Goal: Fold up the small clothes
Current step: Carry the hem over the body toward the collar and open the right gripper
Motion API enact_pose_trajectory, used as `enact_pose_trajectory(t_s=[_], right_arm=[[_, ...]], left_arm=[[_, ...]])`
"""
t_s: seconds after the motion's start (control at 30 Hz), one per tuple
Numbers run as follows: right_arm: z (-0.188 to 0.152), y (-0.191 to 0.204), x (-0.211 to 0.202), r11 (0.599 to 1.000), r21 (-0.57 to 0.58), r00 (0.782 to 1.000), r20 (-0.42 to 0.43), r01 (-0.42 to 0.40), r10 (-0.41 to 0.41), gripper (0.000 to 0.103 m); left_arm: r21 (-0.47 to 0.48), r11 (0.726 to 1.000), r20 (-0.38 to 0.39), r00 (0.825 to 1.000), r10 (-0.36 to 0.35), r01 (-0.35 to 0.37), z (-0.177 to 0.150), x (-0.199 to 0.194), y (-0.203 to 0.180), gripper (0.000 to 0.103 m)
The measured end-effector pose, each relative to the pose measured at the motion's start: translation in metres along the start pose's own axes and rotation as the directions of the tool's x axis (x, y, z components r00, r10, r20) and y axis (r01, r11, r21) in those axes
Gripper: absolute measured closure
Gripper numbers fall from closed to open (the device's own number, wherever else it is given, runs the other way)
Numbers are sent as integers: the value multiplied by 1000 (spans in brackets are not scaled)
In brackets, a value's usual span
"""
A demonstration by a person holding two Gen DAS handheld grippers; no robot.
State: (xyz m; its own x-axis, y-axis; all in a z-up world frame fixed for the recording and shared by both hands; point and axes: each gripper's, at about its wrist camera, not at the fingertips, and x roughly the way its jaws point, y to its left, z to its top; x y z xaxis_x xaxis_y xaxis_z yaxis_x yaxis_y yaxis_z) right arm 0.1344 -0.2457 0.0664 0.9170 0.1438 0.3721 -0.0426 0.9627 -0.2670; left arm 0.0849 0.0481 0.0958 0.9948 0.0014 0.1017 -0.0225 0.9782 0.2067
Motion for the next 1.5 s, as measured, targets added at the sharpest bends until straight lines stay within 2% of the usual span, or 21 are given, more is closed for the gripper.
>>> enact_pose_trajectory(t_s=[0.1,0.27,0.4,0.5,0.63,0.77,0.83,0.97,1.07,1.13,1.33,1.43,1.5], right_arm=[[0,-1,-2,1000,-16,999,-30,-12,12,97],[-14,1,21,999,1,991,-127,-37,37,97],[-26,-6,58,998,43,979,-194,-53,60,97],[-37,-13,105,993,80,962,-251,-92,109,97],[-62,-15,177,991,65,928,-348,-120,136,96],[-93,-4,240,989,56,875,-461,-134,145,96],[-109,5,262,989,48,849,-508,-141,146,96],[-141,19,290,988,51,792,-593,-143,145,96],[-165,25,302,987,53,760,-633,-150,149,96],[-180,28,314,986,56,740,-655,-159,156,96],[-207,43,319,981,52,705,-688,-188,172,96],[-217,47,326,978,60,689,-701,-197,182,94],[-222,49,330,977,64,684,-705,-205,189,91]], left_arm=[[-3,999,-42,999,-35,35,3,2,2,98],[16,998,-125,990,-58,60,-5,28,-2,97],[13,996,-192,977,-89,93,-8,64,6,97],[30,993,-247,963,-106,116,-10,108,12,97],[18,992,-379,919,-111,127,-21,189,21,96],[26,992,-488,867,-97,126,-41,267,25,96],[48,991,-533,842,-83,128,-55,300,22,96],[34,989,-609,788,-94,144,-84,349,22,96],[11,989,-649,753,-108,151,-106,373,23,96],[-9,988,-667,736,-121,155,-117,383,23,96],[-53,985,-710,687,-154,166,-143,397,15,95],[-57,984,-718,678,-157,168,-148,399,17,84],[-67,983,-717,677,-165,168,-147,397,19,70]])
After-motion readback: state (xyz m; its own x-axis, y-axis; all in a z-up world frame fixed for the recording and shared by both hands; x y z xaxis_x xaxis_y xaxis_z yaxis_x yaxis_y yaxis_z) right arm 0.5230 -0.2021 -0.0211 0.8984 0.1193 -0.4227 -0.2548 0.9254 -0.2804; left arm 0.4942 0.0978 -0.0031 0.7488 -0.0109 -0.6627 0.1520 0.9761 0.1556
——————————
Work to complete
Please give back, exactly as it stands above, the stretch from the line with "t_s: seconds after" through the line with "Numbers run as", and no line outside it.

Written answer
t_s: seconds after the motion's start (control at 30 Hz), one per tuple
Numbers run as follows: right_arm: z (-0.188 to 0.152), y (-0.191 to 0.204), x (-0.211 to 0.202), r11 (0.599 to 1.000), r21 (-0.57 to 0.58), r00 (0.782 to 1.000), r20 (-0.42 to 0.43), r01 (-0.42 to 0.40), r10 (-0.41 to 0.41), gripper (0.000 to 0.103 m); left_arm: r21 (-0.47 to 0.48), r11 (0.726 to 1.000), r20 (-0.38 to 0.39), r00 (0.825 to 1.000), r10 (-0.36 to 0.35), r01 (-0.35 to 0.37), z (-0.177 to 0.150), x (-0.199 to 0.194), y (-0.203 to 0.180), gripper (0.000 to 0.103 m)

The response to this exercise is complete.